Extract every line below that contains the word "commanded".
══ Recorded information ══
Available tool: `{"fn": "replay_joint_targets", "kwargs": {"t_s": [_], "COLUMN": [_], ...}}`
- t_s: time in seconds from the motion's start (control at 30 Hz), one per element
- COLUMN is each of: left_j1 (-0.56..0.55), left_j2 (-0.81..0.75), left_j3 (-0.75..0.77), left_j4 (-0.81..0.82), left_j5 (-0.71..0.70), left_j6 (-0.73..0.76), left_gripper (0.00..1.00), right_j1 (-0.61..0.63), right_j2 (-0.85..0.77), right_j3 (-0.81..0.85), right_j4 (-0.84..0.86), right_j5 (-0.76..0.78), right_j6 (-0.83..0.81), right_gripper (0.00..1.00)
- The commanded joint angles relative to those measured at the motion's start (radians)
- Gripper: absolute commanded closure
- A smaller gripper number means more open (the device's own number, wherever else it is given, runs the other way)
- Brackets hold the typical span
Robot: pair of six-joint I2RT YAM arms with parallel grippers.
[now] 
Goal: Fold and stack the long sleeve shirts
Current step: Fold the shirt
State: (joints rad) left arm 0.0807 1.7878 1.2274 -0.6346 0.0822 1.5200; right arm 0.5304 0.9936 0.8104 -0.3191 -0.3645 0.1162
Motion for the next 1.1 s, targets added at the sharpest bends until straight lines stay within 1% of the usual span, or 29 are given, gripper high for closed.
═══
Answer for this exercise:
- The commanded joint angles relative to those measured at the motion's start (radians)
- Gripper: absolute commanded closure

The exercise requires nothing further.